Alveopora verrilliana
- Conservation status: Endangered (IUCN 3.1)

Scientific classification
- Kingdom: Animalia
- Phylum: Cnidaria
- Subphylum: Anthozoa
- Class: Hexacorallia
- Order: Scleractinia
- Family: Acroporidae
- Genus: Alveopora
- Species: A. verrilliana
- Binomial name: Alveopora verrilliana Dana, 1872

= Alveopora verrilliana =

- Genus: Alveopora
- Species: verrilliana
- Authority: Dana, 1872
- Conservation status: EN

Species of coral

Alveopora verrilliana is a species of stony coral that is found in the Red Sea, the Gulf of Aden, the northern Indian Ocean, the central Indo-Pacific, Australia, Southeast Asia, Japan, the East China Sea, the oceanic west and central Pacific Ocean and the Johnston Atoll.
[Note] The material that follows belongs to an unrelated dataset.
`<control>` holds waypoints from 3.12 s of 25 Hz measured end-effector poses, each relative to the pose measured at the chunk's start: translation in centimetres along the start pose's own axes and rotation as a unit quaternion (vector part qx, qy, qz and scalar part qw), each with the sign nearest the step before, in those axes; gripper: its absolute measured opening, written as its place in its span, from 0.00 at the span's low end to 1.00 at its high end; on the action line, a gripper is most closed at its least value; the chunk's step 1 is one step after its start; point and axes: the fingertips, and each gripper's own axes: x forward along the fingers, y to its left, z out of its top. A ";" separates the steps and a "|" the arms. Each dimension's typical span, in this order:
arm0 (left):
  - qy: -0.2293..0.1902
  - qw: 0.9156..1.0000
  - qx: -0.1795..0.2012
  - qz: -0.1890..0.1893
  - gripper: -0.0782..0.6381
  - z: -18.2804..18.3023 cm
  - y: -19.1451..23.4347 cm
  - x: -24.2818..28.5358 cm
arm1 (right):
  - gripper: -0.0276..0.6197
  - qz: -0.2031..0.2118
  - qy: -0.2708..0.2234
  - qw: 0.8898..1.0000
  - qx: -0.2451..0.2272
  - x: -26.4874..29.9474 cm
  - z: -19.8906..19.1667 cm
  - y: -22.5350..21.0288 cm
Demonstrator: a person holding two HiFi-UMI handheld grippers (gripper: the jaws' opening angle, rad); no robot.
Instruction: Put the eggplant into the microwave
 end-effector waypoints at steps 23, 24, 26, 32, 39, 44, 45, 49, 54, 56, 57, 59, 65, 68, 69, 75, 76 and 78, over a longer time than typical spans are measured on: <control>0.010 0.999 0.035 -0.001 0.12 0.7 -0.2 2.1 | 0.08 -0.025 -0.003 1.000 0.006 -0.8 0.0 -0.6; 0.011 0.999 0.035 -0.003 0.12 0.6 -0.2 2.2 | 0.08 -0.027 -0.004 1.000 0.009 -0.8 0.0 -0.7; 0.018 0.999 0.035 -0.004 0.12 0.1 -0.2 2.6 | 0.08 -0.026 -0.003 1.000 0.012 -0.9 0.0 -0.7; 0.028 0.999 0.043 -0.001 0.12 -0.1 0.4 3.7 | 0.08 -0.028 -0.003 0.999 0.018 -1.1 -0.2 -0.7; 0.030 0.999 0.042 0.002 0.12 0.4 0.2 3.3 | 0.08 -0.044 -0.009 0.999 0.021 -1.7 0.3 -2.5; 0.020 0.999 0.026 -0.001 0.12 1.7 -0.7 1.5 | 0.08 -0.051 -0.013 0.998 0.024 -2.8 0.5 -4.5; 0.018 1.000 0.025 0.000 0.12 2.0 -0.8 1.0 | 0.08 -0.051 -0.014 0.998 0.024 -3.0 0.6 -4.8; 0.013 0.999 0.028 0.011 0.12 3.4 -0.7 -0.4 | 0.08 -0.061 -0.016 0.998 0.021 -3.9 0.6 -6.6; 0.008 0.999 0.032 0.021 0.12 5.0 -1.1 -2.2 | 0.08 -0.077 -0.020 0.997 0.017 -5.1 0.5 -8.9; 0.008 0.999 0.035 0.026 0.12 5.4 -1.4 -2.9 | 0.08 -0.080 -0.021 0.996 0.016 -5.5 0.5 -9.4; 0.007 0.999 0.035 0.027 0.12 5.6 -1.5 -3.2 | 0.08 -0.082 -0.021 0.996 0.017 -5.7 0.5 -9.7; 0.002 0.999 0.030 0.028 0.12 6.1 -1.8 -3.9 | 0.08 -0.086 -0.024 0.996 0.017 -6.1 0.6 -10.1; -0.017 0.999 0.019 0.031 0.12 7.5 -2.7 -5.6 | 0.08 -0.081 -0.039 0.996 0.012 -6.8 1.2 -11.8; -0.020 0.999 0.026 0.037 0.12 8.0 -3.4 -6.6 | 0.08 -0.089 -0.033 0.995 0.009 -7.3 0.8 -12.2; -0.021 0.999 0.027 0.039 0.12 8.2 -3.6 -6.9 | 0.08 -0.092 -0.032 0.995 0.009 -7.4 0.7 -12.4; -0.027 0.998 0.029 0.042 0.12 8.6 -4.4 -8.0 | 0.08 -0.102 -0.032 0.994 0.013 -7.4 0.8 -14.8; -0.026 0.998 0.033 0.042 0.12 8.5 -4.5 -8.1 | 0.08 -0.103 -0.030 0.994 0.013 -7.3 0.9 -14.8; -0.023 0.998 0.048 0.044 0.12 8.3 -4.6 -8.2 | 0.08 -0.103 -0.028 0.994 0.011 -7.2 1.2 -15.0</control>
It can also be found in Palau and the southern Mariana Islands. It grows on shallow coral reefs to a depth of 30 m. It is particularly susceptible to coral bleaching and is harvested for the aquarium trade.

==Description==
Colonies of Alveopora verrilliana are composed of a number of irregularly arranged lobes. The corallites are up to 2 mm in diameter, and the septa bear short, blunt spines. The corallite wall has a thicket of vertical spines. The colonies are usually greenish-brown, dark brown or grey, sometimes with contrasting pale oral surfaces or tentacle tips.

==Biology==
Alveopora verrilliana is a zooxanthellate species of coral. It obtains most of its nutritional needs from the symbiotic dinoflagellates that live inside its soft tissues. These photosynthetic organisms provide the coral with organic carbon and nitrogen, sometimes providing up to 90% of their host's energy needs for metabolism and growth. Its remaining needs are met by the planktonic organisms caught by the tentacles of the polyps.

==Status==
This coral has a widespread distribution but is relatively uncommon. It is particularly susceptible to coral bleaching. It is an attractive small coral and is harvested by the reef aquarium trade. All corals receive protection by being listed on CITES Appendix II. The main threats faced by corals are related to climate change; the mechanical destruction of their coral reef habitats, increasing damage from extreme weather events, rising sea water temperatures and ocean acidification. The International Union for Conservation of Nature has assessed the conservation status of this species as being "endangered".